→ **Exercise**: Counting every line in the entries below where the word "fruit" occurs, report how many there are. Give only that number.

--- START ---

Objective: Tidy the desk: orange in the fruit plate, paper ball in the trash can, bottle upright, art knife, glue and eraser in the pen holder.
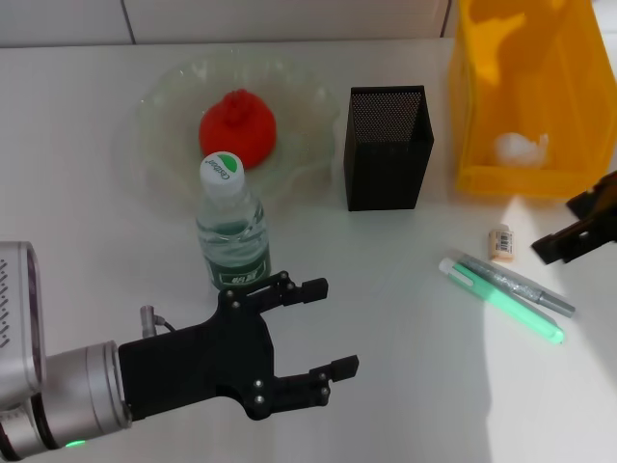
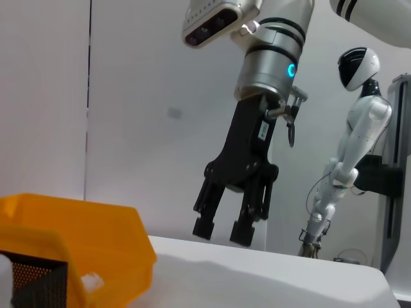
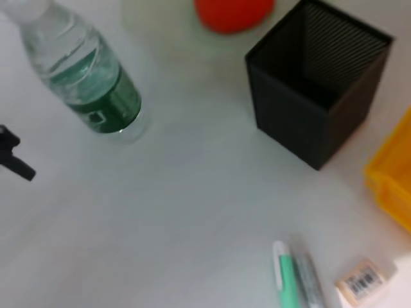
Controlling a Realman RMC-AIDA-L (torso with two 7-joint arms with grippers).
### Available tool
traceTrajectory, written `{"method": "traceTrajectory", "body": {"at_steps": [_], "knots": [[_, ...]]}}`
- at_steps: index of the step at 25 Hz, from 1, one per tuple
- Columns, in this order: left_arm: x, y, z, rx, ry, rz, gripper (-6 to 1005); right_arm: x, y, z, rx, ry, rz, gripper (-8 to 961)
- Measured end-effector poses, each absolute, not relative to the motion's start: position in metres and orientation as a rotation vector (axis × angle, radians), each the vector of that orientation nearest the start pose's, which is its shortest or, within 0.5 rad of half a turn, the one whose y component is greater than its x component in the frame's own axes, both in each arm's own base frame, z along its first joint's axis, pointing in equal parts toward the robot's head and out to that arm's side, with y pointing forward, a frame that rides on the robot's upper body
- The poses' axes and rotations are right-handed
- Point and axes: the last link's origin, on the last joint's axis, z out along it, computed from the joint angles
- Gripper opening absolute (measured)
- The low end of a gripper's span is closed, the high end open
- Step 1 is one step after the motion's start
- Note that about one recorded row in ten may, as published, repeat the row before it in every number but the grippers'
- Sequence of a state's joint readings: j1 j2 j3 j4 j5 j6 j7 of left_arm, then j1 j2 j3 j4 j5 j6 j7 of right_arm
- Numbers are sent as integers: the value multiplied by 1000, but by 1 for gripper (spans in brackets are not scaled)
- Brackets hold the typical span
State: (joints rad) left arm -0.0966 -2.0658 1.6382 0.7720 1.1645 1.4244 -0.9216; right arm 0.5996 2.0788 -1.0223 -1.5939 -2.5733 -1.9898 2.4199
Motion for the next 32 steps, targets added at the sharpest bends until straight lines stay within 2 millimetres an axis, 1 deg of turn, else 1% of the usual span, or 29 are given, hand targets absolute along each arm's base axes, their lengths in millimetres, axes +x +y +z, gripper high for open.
{"method": "traceTrajectory", "body": {"at_steps": [1,3,5,6,8,10,11,15,18,32], "knots": [[-248,217,-68,-2730,-239,-1007,797,175,324,81,-2664,986,-414,790],[-249,217,-68,-2728,-242,-1001,794,178,326,67,-2688,982,-447,790],[-251,217,-70,-2723,-225,-978,792,185,329,50,-2715,993,-483,790],[-251,217,-70,-2725,-219,-976,791,185,329,50,-2715,993,-483,790],[-251,216,-71,-2727,-208,-970,792,190,331,42,-2719,995,-490,789],[-254,214,-72,-2732,-188,-948,792,197,336,27,-2721,977,-513,789],[-254,214,-72,-2732,-188,-948,793,197,336,27,-2721,977,-513,789],[-254,213,-73,-2736,-190,-944,793,207,339,15,-2721,981,-533,790],[-254,213,-73,-2735,-193,-940,794,209,341,11,-2720,984,-533,790],[-255,216,-76,-2733,-214,-915,788,210,346,-3,-2735,995,-545,789]]}}
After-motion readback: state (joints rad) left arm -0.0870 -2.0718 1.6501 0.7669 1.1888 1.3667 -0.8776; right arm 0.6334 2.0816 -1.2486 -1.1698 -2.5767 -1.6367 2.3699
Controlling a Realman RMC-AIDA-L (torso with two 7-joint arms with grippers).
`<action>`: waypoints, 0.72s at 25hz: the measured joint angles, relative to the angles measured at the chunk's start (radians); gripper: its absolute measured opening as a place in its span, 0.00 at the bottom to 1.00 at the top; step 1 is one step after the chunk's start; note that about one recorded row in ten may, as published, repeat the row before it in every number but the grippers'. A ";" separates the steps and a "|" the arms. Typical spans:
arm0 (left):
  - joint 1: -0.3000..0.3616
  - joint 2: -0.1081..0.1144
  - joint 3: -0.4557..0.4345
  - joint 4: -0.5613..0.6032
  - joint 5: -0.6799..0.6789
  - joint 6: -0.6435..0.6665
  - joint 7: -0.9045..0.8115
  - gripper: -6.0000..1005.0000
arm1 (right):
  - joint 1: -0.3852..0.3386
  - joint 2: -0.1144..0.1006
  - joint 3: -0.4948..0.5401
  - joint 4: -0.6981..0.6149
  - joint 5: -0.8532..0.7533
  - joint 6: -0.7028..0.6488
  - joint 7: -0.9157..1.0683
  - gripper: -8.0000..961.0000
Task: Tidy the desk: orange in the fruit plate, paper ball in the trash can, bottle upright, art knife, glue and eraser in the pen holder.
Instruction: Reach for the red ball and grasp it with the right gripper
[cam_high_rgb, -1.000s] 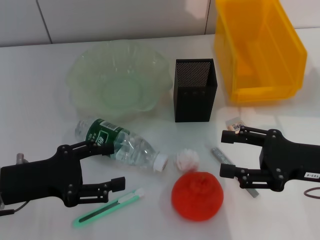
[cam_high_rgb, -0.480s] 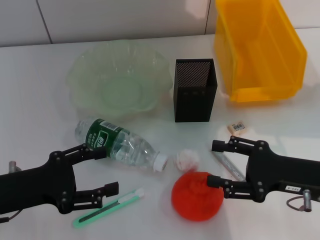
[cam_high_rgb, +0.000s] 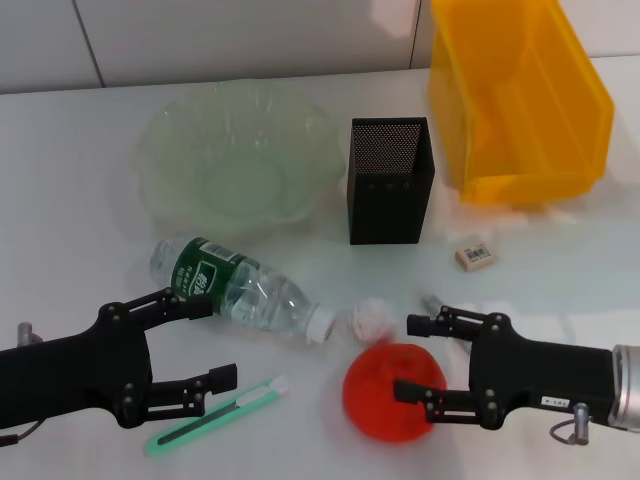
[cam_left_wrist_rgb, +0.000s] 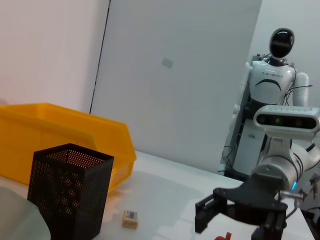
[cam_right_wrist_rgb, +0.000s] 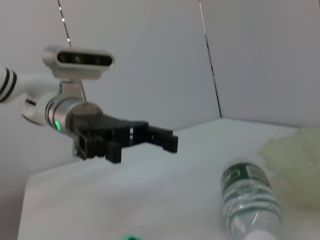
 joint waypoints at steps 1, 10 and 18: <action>0.000 0.000 0.000 0.000 0.000 0.000 0.000 0.87 | 0.002 0.000 -0.013 0.014 0.000 0.023 0.000 0.70; -0.003 0.000 0.000 -0.001 0.000 -0.001 0.001 0.87 | 0.004 -0.002 -0.036 0.023 0.000 0.042 0.004 0.67; -0.008 -0.001 0.000 0.001 0.000 -0.001 0.000 0.87 | 0.008 -0.001 -0.077 0.021 0.000 0.067 0.020 0.58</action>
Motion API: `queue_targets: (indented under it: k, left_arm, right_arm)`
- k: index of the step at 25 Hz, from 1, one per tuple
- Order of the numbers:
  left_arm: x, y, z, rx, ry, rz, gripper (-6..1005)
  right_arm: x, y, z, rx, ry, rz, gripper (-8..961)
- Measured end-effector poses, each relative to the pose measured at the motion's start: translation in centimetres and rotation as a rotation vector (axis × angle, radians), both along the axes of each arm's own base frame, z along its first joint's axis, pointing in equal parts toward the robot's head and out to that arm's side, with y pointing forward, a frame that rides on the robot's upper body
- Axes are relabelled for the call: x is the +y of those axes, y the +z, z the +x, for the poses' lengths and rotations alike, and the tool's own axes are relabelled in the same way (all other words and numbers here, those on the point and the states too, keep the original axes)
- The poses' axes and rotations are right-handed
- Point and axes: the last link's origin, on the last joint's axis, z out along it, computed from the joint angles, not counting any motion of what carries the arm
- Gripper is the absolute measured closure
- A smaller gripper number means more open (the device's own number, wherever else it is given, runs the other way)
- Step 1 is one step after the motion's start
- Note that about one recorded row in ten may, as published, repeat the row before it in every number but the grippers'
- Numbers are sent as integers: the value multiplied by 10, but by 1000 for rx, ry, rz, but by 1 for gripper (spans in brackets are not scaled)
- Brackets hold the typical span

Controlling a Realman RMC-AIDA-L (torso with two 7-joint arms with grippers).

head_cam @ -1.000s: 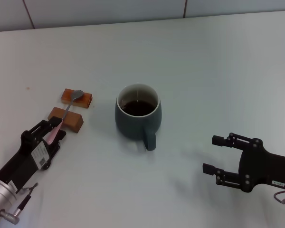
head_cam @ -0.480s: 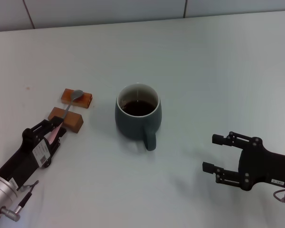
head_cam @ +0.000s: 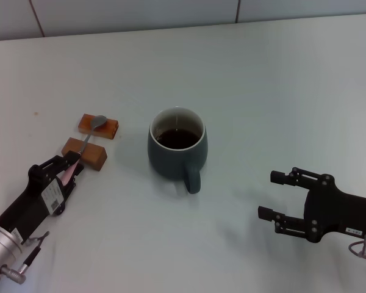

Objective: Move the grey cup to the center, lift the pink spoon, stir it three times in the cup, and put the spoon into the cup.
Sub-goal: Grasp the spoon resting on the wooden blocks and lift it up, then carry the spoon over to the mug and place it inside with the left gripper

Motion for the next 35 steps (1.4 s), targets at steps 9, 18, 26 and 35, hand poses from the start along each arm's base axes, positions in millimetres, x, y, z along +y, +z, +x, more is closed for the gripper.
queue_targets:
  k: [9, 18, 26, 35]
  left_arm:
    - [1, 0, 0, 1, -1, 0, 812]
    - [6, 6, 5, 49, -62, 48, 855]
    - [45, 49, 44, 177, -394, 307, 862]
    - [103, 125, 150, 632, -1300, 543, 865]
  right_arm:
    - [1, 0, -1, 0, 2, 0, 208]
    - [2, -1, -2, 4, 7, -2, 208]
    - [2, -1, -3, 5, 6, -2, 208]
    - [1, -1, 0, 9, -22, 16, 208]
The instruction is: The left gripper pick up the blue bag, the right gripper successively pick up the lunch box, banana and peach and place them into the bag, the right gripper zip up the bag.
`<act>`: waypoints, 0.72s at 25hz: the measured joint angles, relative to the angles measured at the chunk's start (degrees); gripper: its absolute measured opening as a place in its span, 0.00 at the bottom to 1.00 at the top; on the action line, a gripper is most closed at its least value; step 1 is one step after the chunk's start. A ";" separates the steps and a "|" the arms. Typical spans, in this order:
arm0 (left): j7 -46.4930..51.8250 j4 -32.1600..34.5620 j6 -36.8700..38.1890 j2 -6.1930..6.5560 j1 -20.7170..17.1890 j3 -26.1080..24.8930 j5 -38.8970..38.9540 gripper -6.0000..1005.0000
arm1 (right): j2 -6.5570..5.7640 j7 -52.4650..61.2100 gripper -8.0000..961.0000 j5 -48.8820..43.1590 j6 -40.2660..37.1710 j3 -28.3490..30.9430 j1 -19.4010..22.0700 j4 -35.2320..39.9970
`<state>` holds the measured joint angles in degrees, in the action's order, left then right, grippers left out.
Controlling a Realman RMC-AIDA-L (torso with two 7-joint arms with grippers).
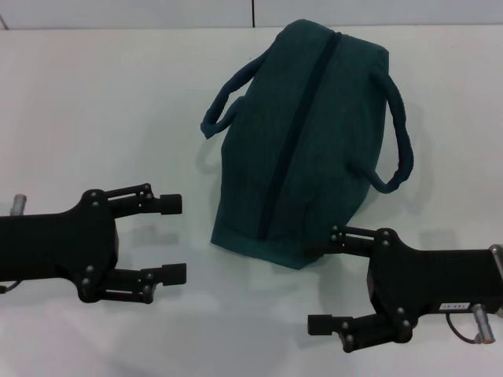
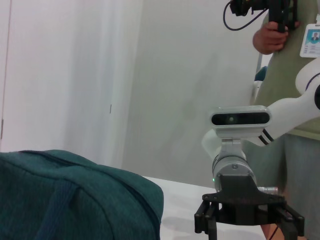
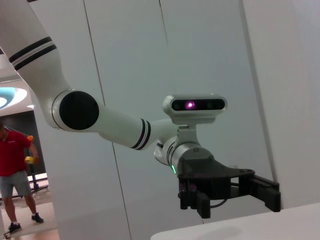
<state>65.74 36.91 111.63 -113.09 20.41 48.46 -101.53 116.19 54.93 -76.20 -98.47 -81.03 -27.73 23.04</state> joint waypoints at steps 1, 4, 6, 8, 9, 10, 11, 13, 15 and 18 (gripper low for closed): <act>0.00 0.00 0.07 -0.01 0.00 0.03 0.00 0.86 | 0.00 0.00 0.91 0.00 -0.02 0.00 0.02 -0.02; -0.01 0.00 0.60 -0.02 -0.02 0.13 -0.02 0.86 | 0.00 0.00 0.91 0.01 -0.13 -0.12 0.12 -0.06; -0.04 0.00 0.82 -0.03 -0.03 0.14 -0.04 0.86 | 0.00 0.00 0.91 0.06 -0.19 -0.37 0.13 -0.06; -0.05 0.00 0.85 -0.03 -0.03 0.15 -0.06 0.86 | 0.00 0.00 0.91 0.39 -0.22 -0.73 0.14 -0.06; -0.05 0.00 0.86 -0.03 -0.03 0.15 -0.07 0.86 | 0.00 0.00 0.91 0.55 -0.23 -0.84 0.16 -0.06; -0.06 0.00 0.86 -0.03 -0.03 0.15 -0.07 0.86 | 0.00 0.00 0.91 0.69 -0.23 -0.92 0.19 -0.06; -0.06 0.00 0.87 -0.03 -0.04 0.15 -0.07 0.86 | 0.00 0.00 0.91 0.73 -0.23 -0.96 0.21 -0.06; -0.07 0.00 0.87 -0.07 -0.11 0.15 -0.07 0.86 | 0.00 0.00 0.91 0.76 -0.24 -1.25 0.22 -0.05; -0.08 0.00 0.87 -0.11 -0.11 0.15 -0.07 0.86 | 0.00 0.00 0.91 0.78 -0.23 -1.32 0.22 -0.05; -0.09 0.00 0.87 -0.23 -0.11 0.15 -0.08 0.86 | 0.00 0.00 0.91 0.81 -0.23 -1.42 0.22 -0.03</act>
<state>65.66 36.91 112.50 -113.32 20.30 48.61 -101.61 116.19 54.93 -75.39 -98.70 -82.45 -27.51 23.01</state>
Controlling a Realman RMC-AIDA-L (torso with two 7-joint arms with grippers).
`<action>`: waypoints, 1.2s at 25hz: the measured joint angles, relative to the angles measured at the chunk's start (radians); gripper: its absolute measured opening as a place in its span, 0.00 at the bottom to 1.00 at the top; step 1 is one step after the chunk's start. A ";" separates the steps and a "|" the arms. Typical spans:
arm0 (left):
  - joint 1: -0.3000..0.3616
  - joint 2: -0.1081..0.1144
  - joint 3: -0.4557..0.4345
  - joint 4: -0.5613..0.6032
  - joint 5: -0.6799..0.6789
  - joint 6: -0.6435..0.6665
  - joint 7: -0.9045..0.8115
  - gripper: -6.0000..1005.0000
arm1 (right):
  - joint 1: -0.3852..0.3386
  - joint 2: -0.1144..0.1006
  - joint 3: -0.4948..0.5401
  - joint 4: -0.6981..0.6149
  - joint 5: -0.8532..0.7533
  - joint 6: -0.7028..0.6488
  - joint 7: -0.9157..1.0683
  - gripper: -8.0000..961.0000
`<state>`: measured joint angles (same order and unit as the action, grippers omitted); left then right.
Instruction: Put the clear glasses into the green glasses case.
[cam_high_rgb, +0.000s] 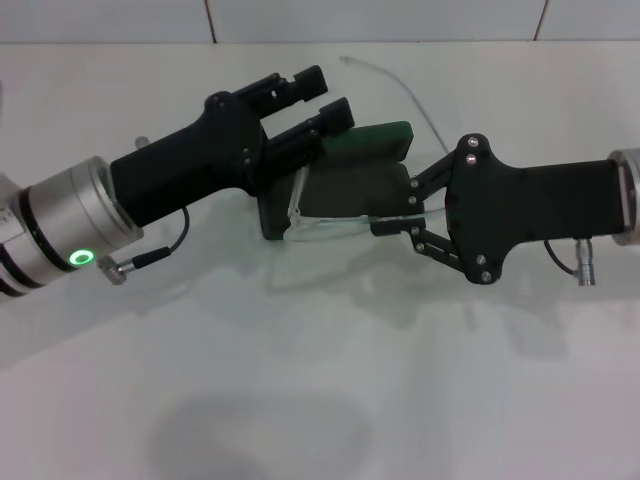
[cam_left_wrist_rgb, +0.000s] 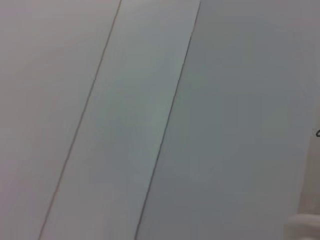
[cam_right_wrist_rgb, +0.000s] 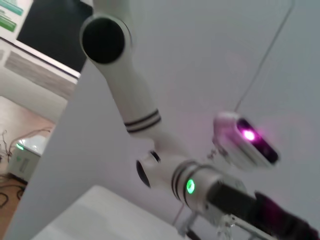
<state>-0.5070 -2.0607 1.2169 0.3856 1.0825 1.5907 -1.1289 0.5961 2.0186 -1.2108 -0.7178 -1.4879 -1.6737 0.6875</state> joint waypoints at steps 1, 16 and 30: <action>-0.003 0.000 0.000 0.000 0.005 0.000 -0.012 0.57 | 0.000 -0.001 0.000 -0.003 0.001 -0.007 -0.001 0.04; -0.035 -0.010 -0.001 0.005 0.097 0.007 -0.155 0.57 | -0.014 0.003 0.002 -0.003 0.015 -0.020 -0.026 0.04; 0.043 0.029 -0.123 0.004 0.080 -0.049 -0.095 0.56 | -0.041 -0.001 0.022 0.003 0.034 -0.161 -0.094 0.04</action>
<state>-0.4635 -2.0318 1.0942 0.3896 1.1629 1.5421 -1.2241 0.5553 2.0174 -1.1885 -0.7146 -1.4542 -1.8343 0.5932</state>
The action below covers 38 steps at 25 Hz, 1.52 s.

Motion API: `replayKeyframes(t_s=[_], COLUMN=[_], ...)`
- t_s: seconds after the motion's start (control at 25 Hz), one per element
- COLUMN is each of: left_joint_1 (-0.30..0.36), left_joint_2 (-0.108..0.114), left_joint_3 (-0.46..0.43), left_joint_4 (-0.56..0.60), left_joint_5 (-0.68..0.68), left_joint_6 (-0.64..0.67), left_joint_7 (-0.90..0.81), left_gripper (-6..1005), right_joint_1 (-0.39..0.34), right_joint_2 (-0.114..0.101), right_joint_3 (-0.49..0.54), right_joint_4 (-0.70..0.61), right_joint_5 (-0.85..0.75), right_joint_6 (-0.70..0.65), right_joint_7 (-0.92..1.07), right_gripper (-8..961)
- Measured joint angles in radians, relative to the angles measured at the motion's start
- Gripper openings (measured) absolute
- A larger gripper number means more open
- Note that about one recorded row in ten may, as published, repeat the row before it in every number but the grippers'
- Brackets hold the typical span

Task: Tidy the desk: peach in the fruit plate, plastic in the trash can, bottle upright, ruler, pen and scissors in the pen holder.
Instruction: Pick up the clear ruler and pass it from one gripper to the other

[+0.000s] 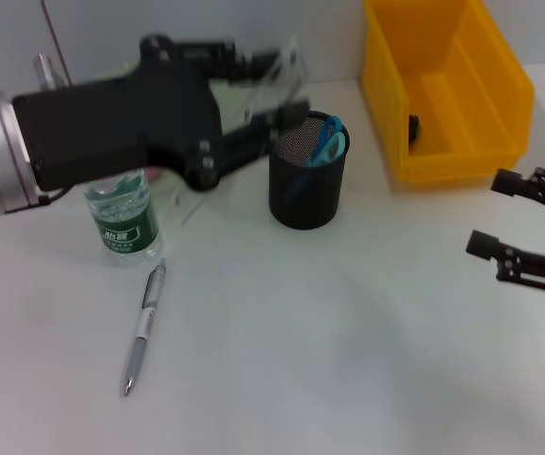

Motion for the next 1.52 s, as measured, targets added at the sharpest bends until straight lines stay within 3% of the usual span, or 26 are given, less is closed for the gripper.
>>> replayKeyframes(t_s=[0.08,0.16,0.32,0.68,0.84,1.16,1.52], left_joint_1=[0.032,0.049,0.044,-0.006,-0.025,-0.035,-0.034], left_joint_2=[0.000,-0.001,-0.001,-0.002,-0.003,-0.002,-0.004], left_joint_3=[0.038,0.077,0.143,0.211,0.234,0.260,0.272], left_joint_4=[-0.013,-0.047,-0.160,-0.351,-0.410,-0.440,-0.453], left_joint_5=[-0.095,-0.181,-0.350,-0.621,-0.700,-0.711,-0.718], left_joint_6=[-0.057,-0.119,-0.197,-0.231,-0.230,-0.262,-0.270], left_joint_7=[0.091,0.177,0.338,0.637,0.726,0.764,0.797], left_gripper=[420,422,426,436,440,448,457], right_joint_1=[-0.023,-0.026,-0.020,0.111,0.175,0.314,0.372], right_joint_2=[0.003,0.003,0.005,0.008,0.009,0.010,0.012], right_joint_3=[0.000,0.000,0.001,0.065,0.109,0.119,0.220], right_joint_4=[0.184,0.241,0.519,0.865,0.949,1.100,1.253], right_joint_5=[0.096,0.124,0.221,0.234,0.232,0.224,0.218], right_joint_6=[-0.045,-0.063,-0.121,-0.116,-0.054,0.076,0.168], right_joint_7=[-0.195,-0.262,-0.559,-0.879,-0.918,-1.074,-1.263], right_gripper=[829,829,830,830,829,830,830])
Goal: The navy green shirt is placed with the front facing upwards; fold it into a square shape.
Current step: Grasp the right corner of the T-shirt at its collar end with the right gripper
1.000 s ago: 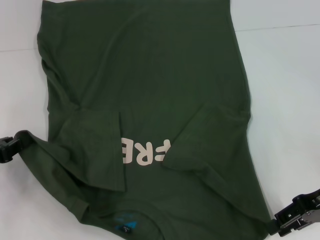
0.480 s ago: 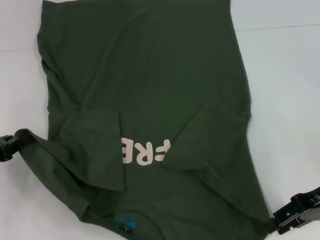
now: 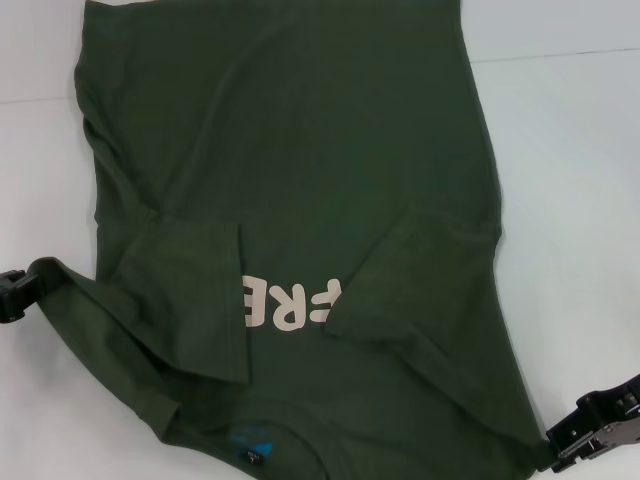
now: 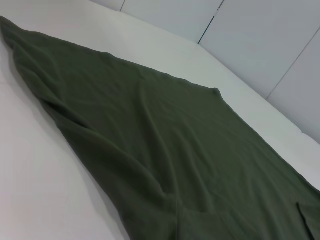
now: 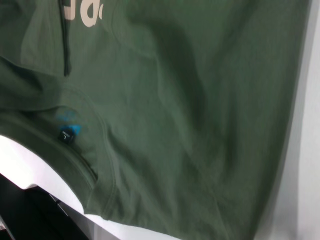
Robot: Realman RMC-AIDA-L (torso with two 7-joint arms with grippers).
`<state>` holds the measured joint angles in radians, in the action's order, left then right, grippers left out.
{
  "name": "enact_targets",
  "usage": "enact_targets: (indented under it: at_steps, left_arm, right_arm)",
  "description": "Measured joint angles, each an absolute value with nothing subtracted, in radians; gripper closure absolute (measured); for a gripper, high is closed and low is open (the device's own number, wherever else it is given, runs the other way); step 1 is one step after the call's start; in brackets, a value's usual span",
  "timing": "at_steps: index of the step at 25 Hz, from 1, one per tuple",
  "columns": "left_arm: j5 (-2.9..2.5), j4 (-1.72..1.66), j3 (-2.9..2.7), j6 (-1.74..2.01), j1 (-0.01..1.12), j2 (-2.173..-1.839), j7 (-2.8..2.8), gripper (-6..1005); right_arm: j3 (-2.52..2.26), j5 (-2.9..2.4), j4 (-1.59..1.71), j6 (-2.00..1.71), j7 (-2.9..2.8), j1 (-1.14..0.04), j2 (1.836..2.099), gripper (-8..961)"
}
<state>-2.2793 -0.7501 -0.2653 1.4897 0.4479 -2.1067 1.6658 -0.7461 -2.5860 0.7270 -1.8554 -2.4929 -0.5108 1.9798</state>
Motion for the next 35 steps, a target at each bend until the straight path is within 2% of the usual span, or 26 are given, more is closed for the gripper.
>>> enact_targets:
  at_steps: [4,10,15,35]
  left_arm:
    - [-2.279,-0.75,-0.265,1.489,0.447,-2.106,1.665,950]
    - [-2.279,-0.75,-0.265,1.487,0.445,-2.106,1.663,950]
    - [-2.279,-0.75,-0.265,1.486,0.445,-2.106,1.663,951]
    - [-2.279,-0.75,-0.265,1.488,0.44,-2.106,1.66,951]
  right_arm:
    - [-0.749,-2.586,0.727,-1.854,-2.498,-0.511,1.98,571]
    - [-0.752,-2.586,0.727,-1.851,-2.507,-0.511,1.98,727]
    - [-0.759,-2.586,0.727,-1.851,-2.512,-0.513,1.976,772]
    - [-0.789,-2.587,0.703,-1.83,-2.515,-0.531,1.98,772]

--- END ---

→ **Solution**: 3